Segundo o arqueólogo, "todo museu no mundo faz testes de incêndio para garantir que o sistema de alarme funcione". Ele diz que a tragédia legitima o movimento pela repatriação de objetos egípcios em museus espalhados pelo mundo. "Se eles não forem protegidos, deverão voltar à terra mãe", diz.
Campanha pelo retorno da arte egípcia

Famoso por suas participações em documentários sobre o Egito Antigo, Hawass ganhou ainda mais visibilidade nos últimos anos ao endossar uma campanha pelo retorno da arte egípcia presente em outros países.

Sarcófago da Dama Sha-Amun-em-su era uma das principais peças da coleção egípcia do Museu Nacional. Direito de imagem ANTONIO BRANCAGLION/MUSEU NACIONAL.

Após dirigir instituições responsáveis por alguns dos principais monumentos egípcios - como as pirâmides de Gizé e as ruínas de Saqqarah e Al-Wāḥāt al-Baḥriyyah -, ele foi nomeado em 2002 secretário-geral do Conselho Supremo de Antiguidades, órgão do governo responsável pela preservação do patrimônio.

Em 2011, Hawass chefiou por alguns meses o Ministério de Antiguidades após a criação do órgão, até a queda do presidente Hosni Mubarak, em meio à Primavera Árabe.

Ele diz que visitou o Museu Nacional, no Rio de Janeiro, em 2009. "Eu vi como as crianças de escolas corriam para ver as múmias e pude ver que os artefatos eram muito importantes", afirma.

Entre os 700 itens da coleção egípcia, havia sarcófagos, estátuas, amuletos, bronzes e múmias - a maioria dos períodos mais tardios da história egípcia, como o Reino Novo (1550 AC a 1077 AC) e o Terceiro Período Intermediário (1069 AC a 664 AC).

Esquife de Hori integra a coleção adquirida por D. Pedro 1º e é provavelmente oriunda de Tebas. Direito de imagemMUSEU NACIONAL. 

Segundo Hawass, a melhor peça da coleção era o esquife (sarcófago) de uma cantora do santuário do deus Amun chamada Sha-Amun-em-su. O objeto, com 1,58 metro, data da 23ª Dinastia (cerca de 750 AC) e foi presenteado pelo Quediva (vice-rei) do Egito, Ismail, ao imperador D. Pedro 2º durante sua viagem ao Egito, em 1876.

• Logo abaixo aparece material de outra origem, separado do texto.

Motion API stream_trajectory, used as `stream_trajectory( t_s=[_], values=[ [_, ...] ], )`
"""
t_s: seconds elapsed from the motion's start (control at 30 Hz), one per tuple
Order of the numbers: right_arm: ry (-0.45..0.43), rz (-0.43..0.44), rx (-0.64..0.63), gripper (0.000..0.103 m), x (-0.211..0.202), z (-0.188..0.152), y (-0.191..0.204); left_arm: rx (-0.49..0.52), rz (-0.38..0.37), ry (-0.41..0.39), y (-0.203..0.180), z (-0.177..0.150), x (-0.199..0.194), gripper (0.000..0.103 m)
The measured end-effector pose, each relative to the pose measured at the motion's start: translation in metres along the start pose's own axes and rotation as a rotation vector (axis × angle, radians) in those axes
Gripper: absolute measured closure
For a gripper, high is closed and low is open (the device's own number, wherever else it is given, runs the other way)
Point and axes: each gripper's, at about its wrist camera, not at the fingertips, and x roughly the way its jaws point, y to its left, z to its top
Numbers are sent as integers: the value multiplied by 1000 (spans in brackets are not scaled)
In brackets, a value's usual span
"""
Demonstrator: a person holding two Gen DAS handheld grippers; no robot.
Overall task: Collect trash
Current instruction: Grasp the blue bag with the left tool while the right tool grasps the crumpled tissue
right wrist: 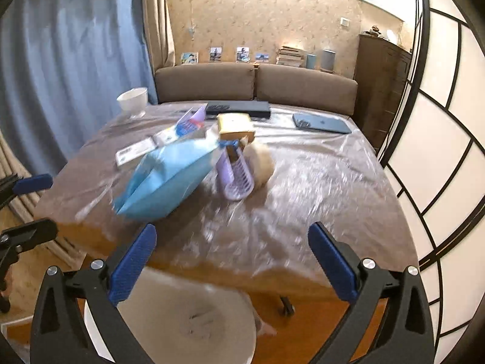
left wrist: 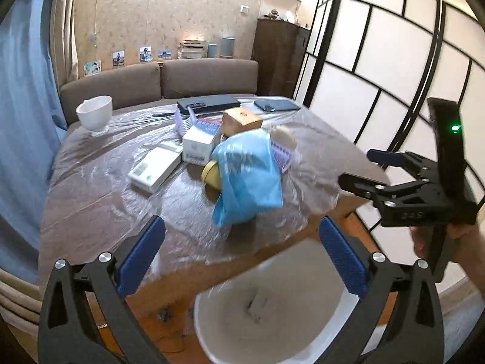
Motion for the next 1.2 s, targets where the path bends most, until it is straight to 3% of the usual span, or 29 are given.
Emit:
stream_trajectory(
  t_s=[0.13,0.27,0.43,0.5,0.57,0.67,0.73,0.83,0.97,1.2],
  values=[
    [53,-53,-25,4,34,20,-17,-20,-19,13,-6,9,21,1],
    [43,0,44,4,55,38,-37,-13,0,32,-10,18,45,1],
    [60,-7,37,5,80,53,-48,4,42,59,-14,29,75,1],
    [76,11,36,16,91,57,-49,3,45,63,-14,32,82,1],
    [97,37,34,36,104,58,-51,12,55,61,-16,35,90,1],
    [116,57,39,48,117,58,-52,24,53,71,-18,38,99,21],
    [128,75,43,53,123,58,-51,24,52,86,-19,39,105,31],
    [134,96,32,53,131,59,-48,22,40,96,-19,39,109,35],
    [149,124,12,63,142,61,-43,54,46,100,-24,38,113,41],
    [162,172,28,71,154,63,-43,93,66,112,-28,35,120,48]
  ],
)
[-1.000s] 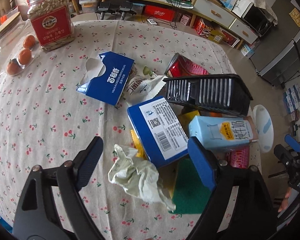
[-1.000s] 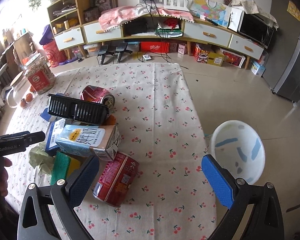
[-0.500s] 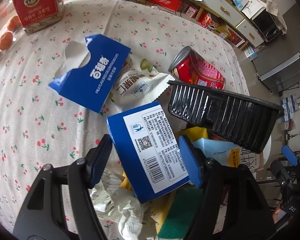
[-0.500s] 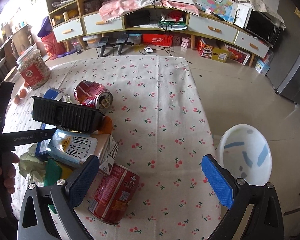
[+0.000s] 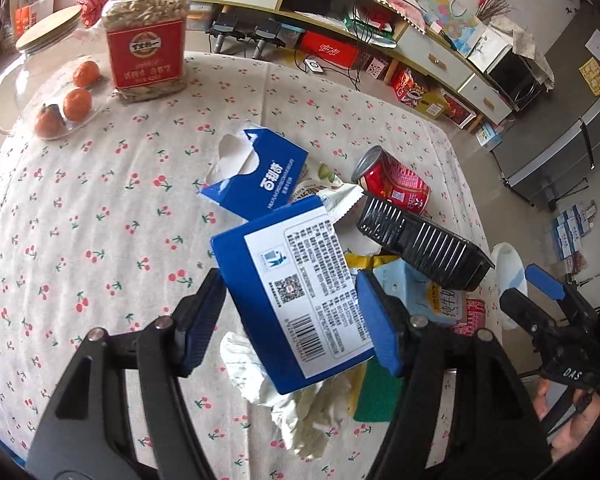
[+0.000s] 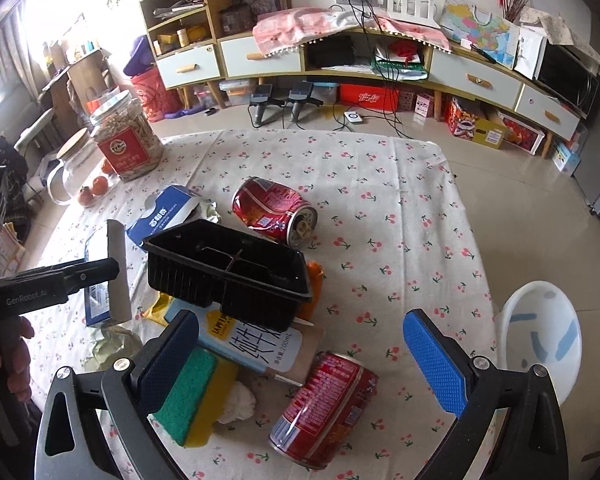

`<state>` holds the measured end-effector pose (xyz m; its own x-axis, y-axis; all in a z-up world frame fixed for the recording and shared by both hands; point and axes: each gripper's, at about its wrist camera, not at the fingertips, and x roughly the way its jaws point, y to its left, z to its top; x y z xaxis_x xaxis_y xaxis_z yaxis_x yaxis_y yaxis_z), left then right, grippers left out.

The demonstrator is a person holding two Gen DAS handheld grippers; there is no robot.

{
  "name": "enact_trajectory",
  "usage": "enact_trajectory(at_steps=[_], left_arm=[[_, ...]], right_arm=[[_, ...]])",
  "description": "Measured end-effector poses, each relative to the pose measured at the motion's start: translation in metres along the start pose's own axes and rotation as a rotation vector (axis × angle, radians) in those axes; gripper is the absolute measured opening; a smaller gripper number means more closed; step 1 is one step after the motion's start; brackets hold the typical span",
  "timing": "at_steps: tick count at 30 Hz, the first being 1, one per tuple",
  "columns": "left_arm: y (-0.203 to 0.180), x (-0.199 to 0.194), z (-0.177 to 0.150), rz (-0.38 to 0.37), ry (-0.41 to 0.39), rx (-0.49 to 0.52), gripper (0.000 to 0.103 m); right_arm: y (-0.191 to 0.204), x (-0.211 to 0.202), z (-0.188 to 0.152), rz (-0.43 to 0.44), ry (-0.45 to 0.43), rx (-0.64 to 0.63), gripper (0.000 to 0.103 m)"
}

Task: Collect trash
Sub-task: 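Lift the blue box with the left tool while the right tool grasps the light-blue milk carton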

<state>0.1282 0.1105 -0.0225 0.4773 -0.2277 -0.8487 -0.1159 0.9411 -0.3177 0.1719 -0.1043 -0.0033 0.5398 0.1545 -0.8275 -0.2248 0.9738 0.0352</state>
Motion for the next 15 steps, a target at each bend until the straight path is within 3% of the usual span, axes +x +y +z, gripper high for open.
enact_trajectory(at_steps=[7,15], left_arm=[[0.015,-0.024,-0.006,0.001,-0.071,-0.005,0.068],[0.03,-0.039,-0.006,-0.002,-0.126,-0.03,0.068]], right_arm=[[-0.012,-0.002,0.011,0.069,-0.013,0.106,0.103],[-0.013,0.011,-0.002,0.068,0.083,0.12,0.103]])
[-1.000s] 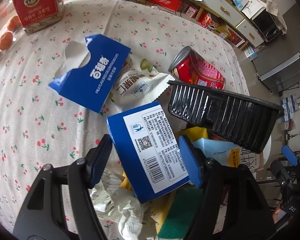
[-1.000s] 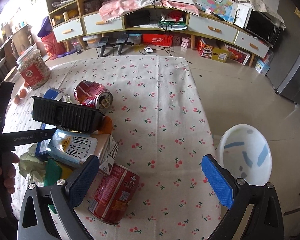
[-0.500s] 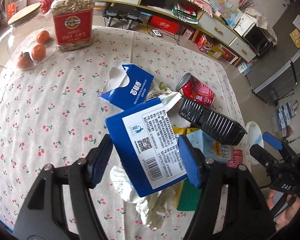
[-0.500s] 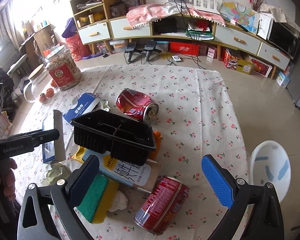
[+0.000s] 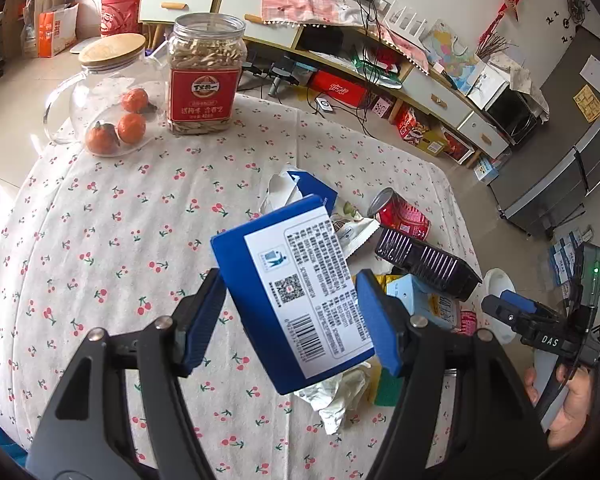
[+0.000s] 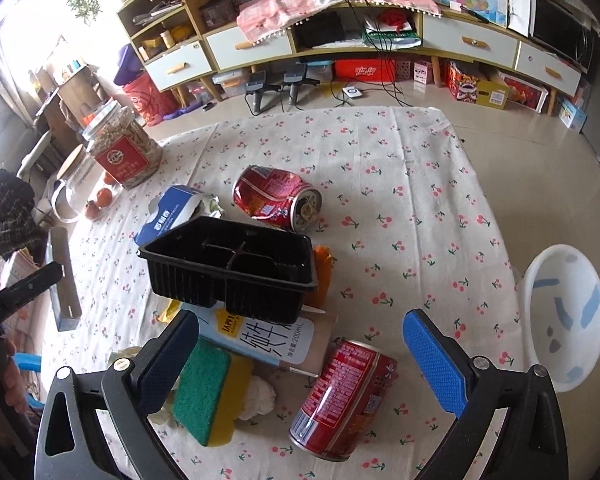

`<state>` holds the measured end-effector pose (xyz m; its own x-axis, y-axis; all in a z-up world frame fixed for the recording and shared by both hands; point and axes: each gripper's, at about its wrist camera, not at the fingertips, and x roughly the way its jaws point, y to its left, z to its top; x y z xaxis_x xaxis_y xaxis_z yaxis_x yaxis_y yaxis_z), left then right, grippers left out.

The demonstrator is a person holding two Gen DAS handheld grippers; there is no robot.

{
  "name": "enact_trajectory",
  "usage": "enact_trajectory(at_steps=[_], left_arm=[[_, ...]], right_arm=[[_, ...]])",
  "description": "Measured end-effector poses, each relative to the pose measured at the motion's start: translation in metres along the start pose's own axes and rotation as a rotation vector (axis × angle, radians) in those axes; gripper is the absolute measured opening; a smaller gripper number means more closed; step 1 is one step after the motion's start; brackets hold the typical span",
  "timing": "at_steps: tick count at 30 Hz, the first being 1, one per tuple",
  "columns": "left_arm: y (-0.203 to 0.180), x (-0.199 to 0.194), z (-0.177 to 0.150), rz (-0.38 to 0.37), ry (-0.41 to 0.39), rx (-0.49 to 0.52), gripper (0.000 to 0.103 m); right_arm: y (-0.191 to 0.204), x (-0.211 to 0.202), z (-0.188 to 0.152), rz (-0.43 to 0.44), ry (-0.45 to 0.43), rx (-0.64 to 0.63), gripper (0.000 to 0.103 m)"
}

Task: Collect trash
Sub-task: 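Lift the blue box with the left tool while the right tool grasps the light-blue milk carton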

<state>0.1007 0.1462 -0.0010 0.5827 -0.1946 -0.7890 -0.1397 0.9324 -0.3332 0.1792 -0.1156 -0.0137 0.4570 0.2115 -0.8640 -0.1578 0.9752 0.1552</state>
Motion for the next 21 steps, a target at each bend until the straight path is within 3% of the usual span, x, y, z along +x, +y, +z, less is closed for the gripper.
enact_trajectory(at_steps=[11,17,21], left_arm=[[0.003,0.003,-0.011,-0.014,0.03,0.02,0.068],[0.004,0.003,-0.014,-0.021,0.037,0.016,0.068],[0.005,0.002,-0.015,-0.023,0.038,0.017,0.068]], right_arm=[[-0.003,0.016,-0.013,-0.006,0.071,-0.045,0.102],[0.029,0.028,-0.009,0.044,0.09,-0.244,0.099],[0.042,0.045,-0.004,0.05,0.12,-0.302,0.097]])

O arqueólogo destaca ainda a coleção de gatos e crocodilos embalsamados e "uma múmia muito peculiar de uma rainha do Período Romano" (entre os séculos 4 e 6).
Coleção egípcia do Museu Nacional

Hawass diz que as peças do Museu Nacional não estavam entre as coleções que arqueólogos egípcios tentam repatriar, pois "muito desses itens deixaram o Egito como presentes ou num período em que o comércio de antiguidades era legal no país".

Vários objetos que o movimento pretende recuperar saíram do Egito quando a nação era um protetorado britânico (1882-1953) e potências europeias enriqueciam os acervos de seus museus com objetos retirados das colônias.

Entre os itens mais cobiçados estão a Pedra de Roseta, hoje no Museu Britânico (Londres), e o busto da rainha Nefertiti, do Museu Egípcio de Berlim.

Peça que pertencia ao sarcófago de uma mulher e integra a coleção egípcia do Museu Nacional. Direito de imagem MUSEU NACIONAL.

Há movimentos pela repatriação de objetos artísticos em vários países. No Brasil, pesquisadores, autoridades e indígenas tentam recuperar vários fósseis e artefatos que estão em museus estrangeiros - como os mantos tupinambás, exuberantes peças de plumária cujos últimos seis remanescentes estão na Europa.

Embora a coleção do Museu Nacional não estivesse na mira dos arqueólogos egípcios, Hawass diz que a destruição do acervo reforça o movimento pela repatriação de objetos.

"Este incidente nos permite pedir à Unesco (Organização das Nações Unidas para a Educação, a Ciência e a Cultura) para que países com coleções no exterior, e museus no exterior, tenham controle sobre essas coleções, para que possamos garantir que esses objetos sejam protegidos e restaurados adequadamente."

E se os museus estrangeiros não forem capazes de garantir a segurança e conservação dos objetos, o arqueólogo defende que sejam devolvidos à terra natal.

"Acho que essa é uma decisão que a Unesco pode tomar, porque o incêndio foi devastador para todos nós."